I think the one that sticks out the most was my daughter's knit glove. It was one of the weirdest things I've seen. All my daughter said was she did NOT want it back.


----------



## BJDimock (Sep 14, 2008)

Tasha will eat dryer sheets and poop them out whole. We have learned to be very carful of what is on the floor with her around.
My first shep Katja ate her entire egg carton foam bed one night. For a whole year, she would randomly pass foam poops. (Yes, this is documented in her medical file.) Since she showed no signs of distress, we didn't opt for surgery. (She was diagnosed with Lupus, and had a very low platlet count. Surgery was a huge risk)
She has been gone 3 years, but I will occasionally come across a poop shaped piece of foam in the woods to this day.


----------



## Strongheart (May 2, 2007)

Once we had a collie who like to eat my underwear and once she got in the laundry room and ate the crotch out of my favorite stretch pants, I was so bummed!

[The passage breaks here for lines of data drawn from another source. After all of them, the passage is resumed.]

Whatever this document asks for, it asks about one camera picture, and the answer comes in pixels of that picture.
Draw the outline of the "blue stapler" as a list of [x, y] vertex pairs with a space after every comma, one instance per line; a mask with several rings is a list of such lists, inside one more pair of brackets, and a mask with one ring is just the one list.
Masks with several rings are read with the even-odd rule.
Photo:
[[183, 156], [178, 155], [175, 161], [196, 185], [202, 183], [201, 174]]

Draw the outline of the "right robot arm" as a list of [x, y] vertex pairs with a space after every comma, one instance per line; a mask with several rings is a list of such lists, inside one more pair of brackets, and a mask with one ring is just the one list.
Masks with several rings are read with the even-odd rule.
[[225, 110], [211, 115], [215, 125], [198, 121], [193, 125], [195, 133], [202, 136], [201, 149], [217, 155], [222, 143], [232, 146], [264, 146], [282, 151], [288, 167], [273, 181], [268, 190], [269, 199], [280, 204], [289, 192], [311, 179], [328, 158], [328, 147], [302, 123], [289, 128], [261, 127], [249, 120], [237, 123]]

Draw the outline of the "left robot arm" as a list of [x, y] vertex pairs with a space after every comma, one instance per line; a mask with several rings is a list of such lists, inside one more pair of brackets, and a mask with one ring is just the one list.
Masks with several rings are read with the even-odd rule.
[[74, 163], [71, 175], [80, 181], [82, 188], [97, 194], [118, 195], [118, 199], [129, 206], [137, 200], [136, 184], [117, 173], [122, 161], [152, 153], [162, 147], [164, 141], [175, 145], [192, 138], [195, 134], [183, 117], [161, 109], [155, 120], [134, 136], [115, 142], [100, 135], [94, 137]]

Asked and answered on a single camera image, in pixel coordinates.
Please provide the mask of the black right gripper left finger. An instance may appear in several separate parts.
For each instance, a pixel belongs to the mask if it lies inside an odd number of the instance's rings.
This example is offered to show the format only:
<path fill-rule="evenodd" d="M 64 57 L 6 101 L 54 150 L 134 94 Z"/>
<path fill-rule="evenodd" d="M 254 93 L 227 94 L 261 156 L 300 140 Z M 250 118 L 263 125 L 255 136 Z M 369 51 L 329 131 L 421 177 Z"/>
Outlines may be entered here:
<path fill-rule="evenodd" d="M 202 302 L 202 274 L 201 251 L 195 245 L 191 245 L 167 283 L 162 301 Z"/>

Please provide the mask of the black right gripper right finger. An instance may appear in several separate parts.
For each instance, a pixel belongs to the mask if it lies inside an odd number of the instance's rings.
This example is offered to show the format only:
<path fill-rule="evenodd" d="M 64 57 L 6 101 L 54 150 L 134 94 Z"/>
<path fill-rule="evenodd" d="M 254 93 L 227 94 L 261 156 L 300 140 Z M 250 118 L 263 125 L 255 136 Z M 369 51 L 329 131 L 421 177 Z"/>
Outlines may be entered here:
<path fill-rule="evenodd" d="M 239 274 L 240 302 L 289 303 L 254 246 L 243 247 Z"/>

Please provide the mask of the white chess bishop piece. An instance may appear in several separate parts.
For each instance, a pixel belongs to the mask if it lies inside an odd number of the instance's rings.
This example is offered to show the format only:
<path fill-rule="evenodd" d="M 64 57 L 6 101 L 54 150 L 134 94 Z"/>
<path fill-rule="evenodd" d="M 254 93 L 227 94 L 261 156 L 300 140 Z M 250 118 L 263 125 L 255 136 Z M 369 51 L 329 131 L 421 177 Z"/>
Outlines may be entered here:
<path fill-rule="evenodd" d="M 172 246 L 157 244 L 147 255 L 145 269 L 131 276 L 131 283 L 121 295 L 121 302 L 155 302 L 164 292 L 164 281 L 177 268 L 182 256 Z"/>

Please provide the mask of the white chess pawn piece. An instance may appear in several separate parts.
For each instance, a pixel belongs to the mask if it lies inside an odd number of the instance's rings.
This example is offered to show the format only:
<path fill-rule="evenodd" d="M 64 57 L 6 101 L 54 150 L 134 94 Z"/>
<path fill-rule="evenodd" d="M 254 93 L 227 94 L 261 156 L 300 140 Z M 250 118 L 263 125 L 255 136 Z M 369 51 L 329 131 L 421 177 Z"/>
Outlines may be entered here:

But the weirdest thing was when she ate a pot holder and it came of her butt, whole. I saw it sticking part way out of her butt on a walk one day and sure enough, the rest came out a few minutes later. Didn't even look like it had been anywhere, but we threw it out anyway.


----------



## windwalker718 (Oct 9, 2008)

Crayons on a fairly regular basis...

But the strangest was what we removed surgically from a JRT that belonged to a client with horses... seems he recycled one of the skidboots... well part way. It got lodged... we also removed @ other times Rocks, batteries, leggos, socks... 

(one cue the vet I worked with passed on... if your dog eats something bad for it that you fear won't pass... force vasoline. It won't hurt them and often will lubricate something like material thru the GI system)


----------



## bergwanderkennels (Mar 26, 2009)

Oh my gosh do you really want to know?

Styrofoam packing. (First boxer ate chicken wings including all the packing)
Neon colored wax. He liked to eat candles off my coffee table.
Womans monthly things... A hum.... He like to eat them whole also! and what went in whole came out whole. 

Oh this dog was nasty he ate everything. His favorite was Rabbit food. but what went in as alfalfa pellets came out in a HUGE mass of green. 



> Quote:if your dog eats something bad for it that you fear won't pass... force vasoline. It won't hurt them and often will lubricate something like material thru the GI system)


What about an oil substance? 
The Boxer club I go to swear by sour kraut feed the pups sourkraut and this will engulf what ever they ate and help it to pass.

One german vet recommended feeding your dog COTTEN BALLS! Can you believe that?


----------



## flyinghayden (Oct 7, 2005)

> Originally Posted By: Strongheart Didn't even look like it had been anywhere, but we threw it out anyway.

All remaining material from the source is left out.